Черная тень метнулась к дверям, распахнула их…
Глубоко, жадно дышит.
Бесшумно двинулась под покровом густой листвы деревьев вглубь ограды, к могилкам.
Ей легче среди мертвых, они поймут и не осудят. Там нет строгих глаз матери-игуменьи, нет ехидно смиренной казначеи Варламии.
Забралась в самый угол, тоскует, мечется. Отделила ее от мира стена каменная, толстая, высокая.
Стучи — не достучишься; кричи — не услышат.
— Мать ты моя родимая; чует ли твое сердечко, как я здесь маюсь? Помнишь ли страшный день моего пострижения? Не послушалась тебя — решилась…
Думала — легче будет. Гришу забуду, душа успокоится. Не стало мне легче; лучше бы с тобой осталась.
Боже, как душа болит, как сердце рвется. Что это со мною? Аль новую беду чую; старой ли избыть не могу?
Боль души до краю дошла!
Боже мой, Боже! Где же Ты там в небесах?
Да полно, уж милосердный ли Ты и праведный? Не Иегова ли Ты, вечно карающий?
Схватилась руками за грудь, за голову, потом к небу их протянула, на землю холодную бросилась. Нет облегчения! Над нею небо высокое, синее; звезды мигают холодные. Одна!..
Задумалась… замечталась…
В мозгу у нее запечатлелась яркая картина ее ночного гадания…
Глубоко, в глуши лесной мельница Михеича. К ней ведет хорошо протоптанная тропинка. Не одна она в ночную пору сюда о судьбе своей погадать пробирается, многие и до нее ходили, и после нее пойдут про счастие или горе грядущее узнать.
Сердце больно стукнуло… Остановилась…
— А вдруг и я горе какое увидать спешу? Не вернуться ли назад?
Перед глазами Гриша как живой встал. Высокий, статный, кудрявый; глаза отвагой, молодечеством блещут.
— Ах ты, любимый мой! На грудь твою так хорошо склонить голову.

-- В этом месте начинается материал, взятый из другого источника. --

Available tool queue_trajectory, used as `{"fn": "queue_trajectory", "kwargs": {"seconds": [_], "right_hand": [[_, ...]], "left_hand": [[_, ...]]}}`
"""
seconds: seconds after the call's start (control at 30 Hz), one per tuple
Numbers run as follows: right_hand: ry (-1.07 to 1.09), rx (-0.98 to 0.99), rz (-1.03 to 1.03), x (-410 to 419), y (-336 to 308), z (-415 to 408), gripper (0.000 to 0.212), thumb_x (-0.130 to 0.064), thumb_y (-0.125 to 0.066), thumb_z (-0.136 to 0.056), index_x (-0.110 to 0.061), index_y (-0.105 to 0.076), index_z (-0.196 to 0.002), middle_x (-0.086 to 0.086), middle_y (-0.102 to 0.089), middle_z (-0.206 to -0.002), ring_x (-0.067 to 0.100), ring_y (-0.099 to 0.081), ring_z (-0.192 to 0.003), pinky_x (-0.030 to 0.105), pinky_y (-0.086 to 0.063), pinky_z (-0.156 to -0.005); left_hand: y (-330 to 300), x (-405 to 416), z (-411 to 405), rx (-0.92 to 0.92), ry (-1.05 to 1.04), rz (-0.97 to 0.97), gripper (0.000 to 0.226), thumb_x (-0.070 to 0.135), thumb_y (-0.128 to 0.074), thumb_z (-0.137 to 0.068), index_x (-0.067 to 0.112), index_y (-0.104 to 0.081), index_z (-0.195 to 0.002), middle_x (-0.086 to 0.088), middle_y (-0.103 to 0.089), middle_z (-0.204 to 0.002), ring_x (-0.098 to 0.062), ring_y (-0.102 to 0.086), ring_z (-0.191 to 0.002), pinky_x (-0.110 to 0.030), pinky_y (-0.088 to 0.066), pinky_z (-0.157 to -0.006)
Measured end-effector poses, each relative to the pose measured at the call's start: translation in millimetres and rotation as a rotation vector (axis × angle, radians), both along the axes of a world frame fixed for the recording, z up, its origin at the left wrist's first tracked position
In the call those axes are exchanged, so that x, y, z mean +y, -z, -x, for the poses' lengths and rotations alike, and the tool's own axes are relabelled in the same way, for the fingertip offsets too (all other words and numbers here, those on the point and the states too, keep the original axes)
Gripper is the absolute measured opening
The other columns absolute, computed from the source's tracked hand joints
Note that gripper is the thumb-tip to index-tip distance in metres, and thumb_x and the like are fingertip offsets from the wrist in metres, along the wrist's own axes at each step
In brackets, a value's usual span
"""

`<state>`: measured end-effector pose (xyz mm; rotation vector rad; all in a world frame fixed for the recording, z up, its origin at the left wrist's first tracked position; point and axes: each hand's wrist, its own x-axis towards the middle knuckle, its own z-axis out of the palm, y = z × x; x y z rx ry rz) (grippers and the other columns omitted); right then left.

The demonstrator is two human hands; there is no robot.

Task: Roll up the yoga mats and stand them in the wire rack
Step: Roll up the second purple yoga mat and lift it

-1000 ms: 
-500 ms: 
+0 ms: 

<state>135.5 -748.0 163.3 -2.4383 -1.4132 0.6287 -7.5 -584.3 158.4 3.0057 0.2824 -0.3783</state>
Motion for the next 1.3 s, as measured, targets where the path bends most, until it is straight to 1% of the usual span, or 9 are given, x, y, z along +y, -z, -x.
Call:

Обовьет меня рука сильная; надо мною он нагнется, с волосами русыми его кудри черные перепутаются, шепчет слова нежные, любовные; устами горячими жадно прильнет, душа моя из тела вон запросится.
Ах, Гриша, сокол мой ясный! Да я за тобою на край света пойду! Ни мук, ни несчастия не испугаюсь!
Для чего же гадать иду?
Люди злые, завистливые вокруг его имени клевету плетут; мою бедную маму смущают…
Дальний он. В городе на заработках постоянно, землей своей не занимается, а одет щеголем, ну и плетут.